# would u buy an older Lemond Maillot Jaune?



## backon2wheels (Aug 9, 2004)

please help guys. I have been offered a really good deal on an older Lemond Maillot Jaune. I believe its a 2000 or 2001, it's black & red with the "time" in yellow on the fork.
does anyone know if this is a good bike? I've been offered the frame for 500 & its in my size! thanks so much, and if you think its garbage, then speak up. I know almost nothing about Lemond bikes. Cheers, Kyle.


----------



## 633 (Feb 10, 2004)

backon2wheels said:


> please help guys. I have been offered a really good deal on an older Lemond Maillot Jaune. I believe its a 2000 or 2001, it's black & red with the "time" in yellow on the fork.
> does anyone know if this is a good bike? I've been offered the frame for 500 & its in my size! thanks so much, and if you think its garbage, then speak up. I know almost nothing about Lemond bikes. Cheers, Kyle.
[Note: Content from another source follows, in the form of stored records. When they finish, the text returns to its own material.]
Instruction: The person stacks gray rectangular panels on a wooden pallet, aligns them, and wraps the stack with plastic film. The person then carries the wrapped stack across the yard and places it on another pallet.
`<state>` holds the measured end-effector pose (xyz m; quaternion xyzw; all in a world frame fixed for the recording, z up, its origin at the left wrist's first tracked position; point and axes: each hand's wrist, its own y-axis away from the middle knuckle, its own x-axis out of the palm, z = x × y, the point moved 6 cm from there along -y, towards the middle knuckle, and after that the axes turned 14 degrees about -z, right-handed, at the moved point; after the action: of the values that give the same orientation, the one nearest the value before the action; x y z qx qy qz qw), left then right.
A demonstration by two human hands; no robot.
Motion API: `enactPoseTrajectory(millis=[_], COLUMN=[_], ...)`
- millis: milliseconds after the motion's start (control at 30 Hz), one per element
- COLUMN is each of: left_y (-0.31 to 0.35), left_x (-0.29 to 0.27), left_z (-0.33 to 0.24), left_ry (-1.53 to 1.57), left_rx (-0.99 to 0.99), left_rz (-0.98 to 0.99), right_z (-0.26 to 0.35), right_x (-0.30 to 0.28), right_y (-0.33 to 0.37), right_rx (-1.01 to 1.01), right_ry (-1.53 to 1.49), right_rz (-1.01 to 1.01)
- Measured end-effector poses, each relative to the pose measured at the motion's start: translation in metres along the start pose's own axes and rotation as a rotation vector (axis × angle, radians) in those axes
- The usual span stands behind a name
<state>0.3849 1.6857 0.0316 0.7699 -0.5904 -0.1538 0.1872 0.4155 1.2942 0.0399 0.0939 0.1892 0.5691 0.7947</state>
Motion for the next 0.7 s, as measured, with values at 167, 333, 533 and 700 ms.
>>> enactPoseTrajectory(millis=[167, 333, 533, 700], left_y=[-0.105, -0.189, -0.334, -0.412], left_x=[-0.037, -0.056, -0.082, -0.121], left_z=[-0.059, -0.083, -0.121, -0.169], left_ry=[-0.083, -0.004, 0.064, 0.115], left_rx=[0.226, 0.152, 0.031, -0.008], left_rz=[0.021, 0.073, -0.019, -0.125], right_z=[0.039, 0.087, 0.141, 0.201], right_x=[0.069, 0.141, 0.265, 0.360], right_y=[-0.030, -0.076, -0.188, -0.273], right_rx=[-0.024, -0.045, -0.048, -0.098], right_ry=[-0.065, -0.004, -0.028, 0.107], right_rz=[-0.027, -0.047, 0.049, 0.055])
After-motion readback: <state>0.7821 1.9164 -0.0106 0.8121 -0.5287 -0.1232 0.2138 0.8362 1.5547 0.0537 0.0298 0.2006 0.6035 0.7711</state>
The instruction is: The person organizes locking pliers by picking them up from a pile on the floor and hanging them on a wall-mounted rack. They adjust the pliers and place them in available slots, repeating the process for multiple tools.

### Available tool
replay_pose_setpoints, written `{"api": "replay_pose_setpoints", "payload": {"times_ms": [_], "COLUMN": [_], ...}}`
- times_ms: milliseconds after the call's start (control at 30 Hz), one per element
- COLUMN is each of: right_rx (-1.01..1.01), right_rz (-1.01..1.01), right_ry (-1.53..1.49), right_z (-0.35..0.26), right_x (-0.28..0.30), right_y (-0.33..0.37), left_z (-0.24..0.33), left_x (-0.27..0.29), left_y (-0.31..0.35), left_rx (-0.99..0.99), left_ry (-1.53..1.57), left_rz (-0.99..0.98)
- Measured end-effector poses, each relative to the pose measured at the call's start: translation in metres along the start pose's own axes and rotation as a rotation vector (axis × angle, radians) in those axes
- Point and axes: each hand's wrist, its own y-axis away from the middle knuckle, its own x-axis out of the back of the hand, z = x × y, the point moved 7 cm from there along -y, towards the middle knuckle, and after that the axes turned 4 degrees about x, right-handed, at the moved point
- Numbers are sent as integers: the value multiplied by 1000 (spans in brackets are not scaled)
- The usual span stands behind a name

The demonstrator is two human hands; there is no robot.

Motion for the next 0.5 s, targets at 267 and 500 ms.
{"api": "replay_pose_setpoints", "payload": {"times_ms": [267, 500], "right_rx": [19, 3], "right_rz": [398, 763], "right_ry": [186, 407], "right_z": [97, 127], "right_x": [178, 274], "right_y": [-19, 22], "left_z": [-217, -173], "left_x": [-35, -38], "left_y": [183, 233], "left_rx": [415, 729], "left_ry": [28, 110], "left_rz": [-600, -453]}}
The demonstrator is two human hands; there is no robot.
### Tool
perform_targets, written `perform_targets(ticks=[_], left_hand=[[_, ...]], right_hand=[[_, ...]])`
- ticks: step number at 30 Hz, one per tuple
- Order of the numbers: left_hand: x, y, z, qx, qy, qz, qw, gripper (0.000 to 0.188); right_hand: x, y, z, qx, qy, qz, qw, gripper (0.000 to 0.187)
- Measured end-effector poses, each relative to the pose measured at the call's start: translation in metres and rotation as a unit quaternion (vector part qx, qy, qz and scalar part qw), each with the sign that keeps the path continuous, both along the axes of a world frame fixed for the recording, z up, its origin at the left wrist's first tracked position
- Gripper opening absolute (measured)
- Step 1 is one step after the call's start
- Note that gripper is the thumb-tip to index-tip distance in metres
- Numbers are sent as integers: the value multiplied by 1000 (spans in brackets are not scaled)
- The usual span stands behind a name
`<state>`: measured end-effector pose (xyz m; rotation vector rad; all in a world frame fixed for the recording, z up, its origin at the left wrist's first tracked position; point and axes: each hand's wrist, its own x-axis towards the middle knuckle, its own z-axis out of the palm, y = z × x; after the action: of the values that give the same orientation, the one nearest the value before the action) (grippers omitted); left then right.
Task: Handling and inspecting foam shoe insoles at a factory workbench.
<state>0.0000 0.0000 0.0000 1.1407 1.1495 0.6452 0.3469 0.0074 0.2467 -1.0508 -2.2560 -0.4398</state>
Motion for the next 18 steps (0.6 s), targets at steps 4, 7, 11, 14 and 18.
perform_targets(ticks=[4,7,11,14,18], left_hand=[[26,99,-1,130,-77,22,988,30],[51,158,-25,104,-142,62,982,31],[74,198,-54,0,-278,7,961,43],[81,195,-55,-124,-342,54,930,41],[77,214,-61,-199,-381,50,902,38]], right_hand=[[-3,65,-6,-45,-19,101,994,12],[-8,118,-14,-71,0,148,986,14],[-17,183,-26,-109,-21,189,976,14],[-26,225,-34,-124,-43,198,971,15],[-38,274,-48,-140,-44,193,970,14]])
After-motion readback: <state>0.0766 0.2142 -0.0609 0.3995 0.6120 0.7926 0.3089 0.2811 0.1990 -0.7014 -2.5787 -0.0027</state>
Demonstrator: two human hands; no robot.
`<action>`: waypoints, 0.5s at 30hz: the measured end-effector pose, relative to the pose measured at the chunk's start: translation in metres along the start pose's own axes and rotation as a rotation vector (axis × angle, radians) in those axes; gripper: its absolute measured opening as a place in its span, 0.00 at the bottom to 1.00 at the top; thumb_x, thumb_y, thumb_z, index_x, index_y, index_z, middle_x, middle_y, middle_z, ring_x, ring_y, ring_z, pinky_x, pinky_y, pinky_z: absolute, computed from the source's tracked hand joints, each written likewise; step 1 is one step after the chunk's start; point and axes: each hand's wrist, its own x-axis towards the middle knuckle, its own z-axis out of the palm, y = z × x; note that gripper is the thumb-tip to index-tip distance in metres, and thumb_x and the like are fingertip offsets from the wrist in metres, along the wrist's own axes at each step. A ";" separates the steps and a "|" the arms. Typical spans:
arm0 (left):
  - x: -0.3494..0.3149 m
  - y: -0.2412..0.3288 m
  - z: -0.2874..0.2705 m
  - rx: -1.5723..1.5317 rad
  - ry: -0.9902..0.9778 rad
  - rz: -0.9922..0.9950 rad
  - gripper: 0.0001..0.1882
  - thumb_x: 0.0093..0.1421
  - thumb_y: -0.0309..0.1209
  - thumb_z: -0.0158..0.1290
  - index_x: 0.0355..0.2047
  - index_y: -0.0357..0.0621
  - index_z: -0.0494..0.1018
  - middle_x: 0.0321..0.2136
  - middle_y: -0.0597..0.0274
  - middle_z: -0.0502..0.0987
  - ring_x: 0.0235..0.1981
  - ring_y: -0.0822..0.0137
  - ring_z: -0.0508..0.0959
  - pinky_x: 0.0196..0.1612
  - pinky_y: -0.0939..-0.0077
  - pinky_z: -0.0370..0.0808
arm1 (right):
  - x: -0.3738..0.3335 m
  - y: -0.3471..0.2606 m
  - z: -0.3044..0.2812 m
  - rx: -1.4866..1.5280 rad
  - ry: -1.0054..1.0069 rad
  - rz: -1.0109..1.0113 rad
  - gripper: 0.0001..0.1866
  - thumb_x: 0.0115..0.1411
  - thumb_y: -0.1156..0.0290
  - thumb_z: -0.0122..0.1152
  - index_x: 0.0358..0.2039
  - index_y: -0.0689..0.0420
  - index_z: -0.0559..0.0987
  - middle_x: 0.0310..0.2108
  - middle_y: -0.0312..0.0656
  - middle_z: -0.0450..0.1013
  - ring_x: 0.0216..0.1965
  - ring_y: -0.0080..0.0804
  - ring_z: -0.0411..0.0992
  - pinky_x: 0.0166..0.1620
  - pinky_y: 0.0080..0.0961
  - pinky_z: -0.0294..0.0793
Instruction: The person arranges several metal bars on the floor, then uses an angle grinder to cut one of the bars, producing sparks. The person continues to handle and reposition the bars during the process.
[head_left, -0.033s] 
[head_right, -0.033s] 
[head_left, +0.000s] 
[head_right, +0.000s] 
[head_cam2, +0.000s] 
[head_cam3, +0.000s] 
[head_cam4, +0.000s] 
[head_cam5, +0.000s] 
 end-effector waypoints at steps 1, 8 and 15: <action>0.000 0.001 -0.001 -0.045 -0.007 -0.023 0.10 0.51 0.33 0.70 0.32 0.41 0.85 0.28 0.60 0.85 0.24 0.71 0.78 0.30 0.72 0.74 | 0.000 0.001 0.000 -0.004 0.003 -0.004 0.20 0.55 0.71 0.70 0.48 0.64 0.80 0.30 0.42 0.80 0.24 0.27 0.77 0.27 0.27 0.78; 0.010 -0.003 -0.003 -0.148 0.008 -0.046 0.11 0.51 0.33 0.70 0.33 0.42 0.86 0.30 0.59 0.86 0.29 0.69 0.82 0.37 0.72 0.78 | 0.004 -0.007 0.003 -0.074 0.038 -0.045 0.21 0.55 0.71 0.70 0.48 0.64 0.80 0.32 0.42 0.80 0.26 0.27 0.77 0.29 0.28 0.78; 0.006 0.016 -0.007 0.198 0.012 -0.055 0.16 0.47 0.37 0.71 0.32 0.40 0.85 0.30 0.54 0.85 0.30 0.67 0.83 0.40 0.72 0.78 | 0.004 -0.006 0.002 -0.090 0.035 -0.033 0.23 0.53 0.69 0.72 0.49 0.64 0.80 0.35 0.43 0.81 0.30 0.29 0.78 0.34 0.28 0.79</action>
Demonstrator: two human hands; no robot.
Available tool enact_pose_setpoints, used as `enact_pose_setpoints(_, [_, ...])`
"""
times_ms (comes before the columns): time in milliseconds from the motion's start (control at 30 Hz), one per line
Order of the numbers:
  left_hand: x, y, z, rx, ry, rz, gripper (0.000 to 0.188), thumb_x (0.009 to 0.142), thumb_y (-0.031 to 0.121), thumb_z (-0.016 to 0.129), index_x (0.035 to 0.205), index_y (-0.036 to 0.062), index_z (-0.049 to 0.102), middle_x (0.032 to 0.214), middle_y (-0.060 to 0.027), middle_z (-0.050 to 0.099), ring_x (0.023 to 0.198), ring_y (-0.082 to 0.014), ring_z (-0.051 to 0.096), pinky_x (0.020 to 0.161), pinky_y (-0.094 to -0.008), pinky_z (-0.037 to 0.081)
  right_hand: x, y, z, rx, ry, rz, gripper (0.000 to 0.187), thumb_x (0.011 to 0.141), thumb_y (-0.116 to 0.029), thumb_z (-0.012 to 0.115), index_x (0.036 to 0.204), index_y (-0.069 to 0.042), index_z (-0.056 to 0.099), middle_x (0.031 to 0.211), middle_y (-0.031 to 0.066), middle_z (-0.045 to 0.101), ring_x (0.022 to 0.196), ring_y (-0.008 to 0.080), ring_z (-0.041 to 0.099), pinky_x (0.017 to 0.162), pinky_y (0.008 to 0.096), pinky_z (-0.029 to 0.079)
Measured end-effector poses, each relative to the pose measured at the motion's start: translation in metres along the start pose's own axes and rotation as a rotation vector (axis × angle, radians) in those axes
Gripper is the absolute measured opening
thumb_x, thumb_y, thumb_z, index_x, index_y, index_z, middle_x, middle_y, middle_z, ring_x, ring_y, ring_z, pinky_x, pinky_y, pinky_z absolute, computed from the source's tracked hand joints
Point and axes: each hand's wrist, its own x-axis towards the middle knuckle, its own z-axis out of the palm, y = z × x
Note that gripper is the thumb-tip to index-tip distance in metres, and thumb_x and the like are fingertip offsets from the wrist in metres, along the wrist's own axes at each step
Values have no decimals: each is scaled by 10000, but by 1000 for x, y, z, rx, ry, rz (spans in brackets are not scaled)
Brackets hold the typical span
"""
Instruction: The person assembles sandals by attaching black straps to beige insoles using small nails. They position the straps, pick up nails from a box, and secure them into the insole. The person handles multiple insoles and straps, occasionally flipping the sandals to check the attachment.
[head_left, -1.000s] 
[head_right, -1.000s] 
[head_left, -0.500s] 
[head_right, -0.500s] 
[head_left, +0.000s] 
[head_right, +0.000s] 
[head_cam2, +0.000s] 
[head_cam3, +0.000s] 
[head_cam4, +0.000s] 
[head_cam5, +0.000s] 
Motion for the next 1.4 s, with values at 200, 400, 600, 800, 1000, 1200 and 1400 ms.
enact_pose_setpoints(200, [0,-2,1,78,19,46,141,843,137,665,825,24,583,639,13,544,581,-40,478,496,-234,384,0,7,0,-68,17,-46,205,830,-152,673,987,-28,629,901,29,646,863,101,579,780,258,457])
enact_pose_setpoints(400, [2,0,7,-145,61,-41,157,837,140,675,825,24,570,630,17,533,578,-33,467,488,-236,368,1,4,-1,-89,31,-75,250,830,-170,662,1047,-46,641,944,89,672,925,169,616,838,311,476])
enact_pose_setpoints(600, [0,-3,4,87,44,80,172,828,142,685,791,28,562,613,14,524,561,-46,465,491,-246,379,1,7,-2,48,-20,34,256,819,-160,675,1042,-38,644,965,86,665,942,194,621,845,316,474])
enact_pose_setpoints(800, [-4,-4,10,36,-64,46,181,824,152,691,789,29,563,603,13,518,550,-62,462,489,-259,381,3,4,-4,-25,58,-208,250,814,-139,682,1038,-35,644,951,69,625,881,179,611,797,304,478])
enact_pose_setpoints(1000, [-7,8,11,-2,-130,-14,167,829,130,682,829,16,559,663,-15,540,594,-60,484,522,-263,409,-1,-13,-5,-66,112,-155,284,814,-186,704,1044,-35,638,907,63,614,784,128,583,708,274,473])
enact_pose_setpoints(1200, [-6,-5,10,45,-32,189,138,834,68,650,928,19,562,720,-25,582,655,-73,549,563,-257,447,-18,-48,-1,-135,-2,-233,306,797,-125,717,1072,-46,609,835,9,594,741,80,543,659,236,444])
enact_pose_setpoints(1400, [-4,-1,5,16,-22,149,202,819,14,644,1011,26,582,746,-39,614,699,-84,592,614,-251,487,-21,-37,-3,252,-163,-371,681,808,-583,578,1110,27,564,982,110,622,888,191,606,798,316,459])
So $500 is for just the frame and fork? That's not a good deal. Search eBay using the Completed Items options, and you'll find those frames with forks going for $200-300. I'm not sure whether this is an aluminum or steel MJ frame - Lemond made both. The steel frames are good, for the right price. I can't speak to the aluminum frames.


----------



## backon2wheels (Aug 9, 2004)

633 said:


> So $500 is for just the frame and fork? That's not a good deal. Search eBay using the Completed Items options, and you'll find those frames with forks going for $200-300. I'm not sure whether this is an aluminum or steel MJ frame - Lemond made both. The steel frames are good, for the right price. I can't speak to the aluminum frames.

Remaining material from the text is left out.